It’s a tough job, Head Football Coach at the University of Florida.
Winning is important, but HOW you win is a factor in what the Gators fan base thinks about the job you’re doing. From the outset, Will Muschamp seemed like a paradoxical choice to lead the Florida program.
He is from Gainesville. But he went to Georgia.
He played defense for the Bulldogs and made his mark as a defensive coach. Gator fans had become used to high-flying offenses under Steve Spurrier and Urban Meyer.
From his opening press conference (where we joked that he spoke for 19 minutes straight without taking a breath) Muschamp made it clear things were going to be done his way, and don’t question him about it. He threw down the gauntlet to the media, reminding them that he was in charge no matter how much they wanted to ask about what he was doing.
“We’re going to play power football at the University of Florida,” Muschamp declared as he set out to gather his first recruiting class. “Power Football” can be a loosely defined term, but it seemed strange that Muschamp was going to use players recruited under Meyer’s “Spread” offense to try and dominate teams up front.
Sort of like Alabama.
But without the kind of linemen Alabama reloads with every year, the Gators could never become that kind of team. Early on it was apparent they were trying to put round pegs in square holes.

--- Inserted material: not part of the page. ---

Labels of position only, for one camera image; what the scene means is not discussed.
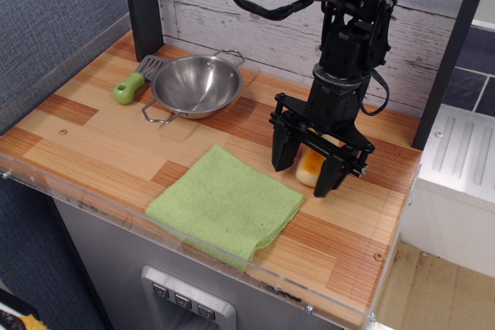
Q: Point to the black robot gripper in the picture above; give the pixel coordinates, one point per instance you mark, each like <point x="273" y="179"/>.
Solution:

Perhaps things would change as Muschamp attempted to load the Florida roster with players capable of doing the things he wanted, both on offense and defense.
Muschamp’s offenses ranked 71st, 78th, 113th and currently 62nd among the top tier NCAA schools. Gators fans don’t like that. Muschamp grew up in a culture at Georgia and other places where winning 10-9 was just fine. He was happy to win games 17-14. Florida fans had become accustomed to high scoring games, mostly one-sided. In their favor.
Although the 23-20 overtime loss to South Carolina on Saturday might have been the last straw, eliminating them from SEC contention, it was also indicative of where the Gators are throughout their program. The Gamecocks were giving up an average of over 460 yards per game. Florida could muster only 278. Quarterback Treon Harris seemed to barely throw the football. The Florida defense was adept in holding South Carolina to only 17 points in regulation, but couldn’t get it done in crucial situations. And two special teams blunders, a blocked field goal and a blocked punt, kept Spurrier’s troops in the game.
At the very least, considering his defensive background, I expected Florida to have one of the most dominating defenses in the country. That didn’t happen either.
Will Muschamp’s intensity, his football knowledge, his relationship with the players and his consideration of everybody involved with the Florida football program should be lauded. He seems like a genuine, good and nice guy. But he remained a coordinator or a position coach at heart. When it’s your job to coach football, you can be very narrow focused and thrive occasionally on the emotion of the game. As the head coach, you’re not only the face of the program but you’re the CEO as well. Muschamp never was able to embrace that CEO role, displayed both times when Florida beat Texas A&M and Tennessee on the road. Instead of applauding his team for their tenacity and competitive spirit, all Muschamp could say on both occasions when interviewed on the field after the game was, “Isn’t it great to come in here and disappoint all these people.” The first time I heard it, I chalked it up to the learning curve of being a head coach and the emotion of beating the Aggies, a big rival for his previous employer, the University of Texas. But the second time it was obvious he hadn’t ever adapted to the role. By contrast, Steve Spurrier, a noted smart aleck in his early coaching days, was complimentary of his team and expressed some sympathy for Muschamp and the Gators after South Carolina’s overtime win in the Swamp. Regardless of his true feelings, although Spurrier seemed genuine in his remarks about Muschamp and the Gators, Spurrier was complimentary of his own team without a reference to the atmosphere in Gainesville.
Spurrier and Meyer, by the way, lost a combined 10 games at home in 18 seasons. Muschamp has 8 home losses, six of those coming in his last eight games at Florida Field.
Muschamp technically “resigned” from his position, possibly saving the Florida program some money. His assistants are owed about $2 million for the remainder of their contracts. The statements released by both Muschamp and Athletic Director Jeremy Foley both contained high praise for each other. Foley pointed out how popular Muschamp was among the staff and the workers in Gainesville, saying he’ll be missed. He simply didn’t win enough games.
So where now?
Foley always has a short list, and Muschamp’s hiring was somewhat of a surprise since he had been listed as the ‘coach in waiting” at Texas. A similar situation occurred at Maryland when James Franklin, the next Terps head coach, was hired to take over Vanderbilt.
This time around, Foley will look for somebody with head coaching experience and whose specialty is offense. While that list is large, David Cutcliffe at Duke, Rich Rodriguez at Arizona and Hugh Freeze at Ole Miss should be considered. Art Briles at Baylor, Gary Patterson at TCU or Dana Holgorsen at West Virginia also merit a phone call. Despite his success at Mississippi State and his connection to Florida, Dan Mullen doesn’t seem to be a candidate.
Foley will hold a press conference on Monday.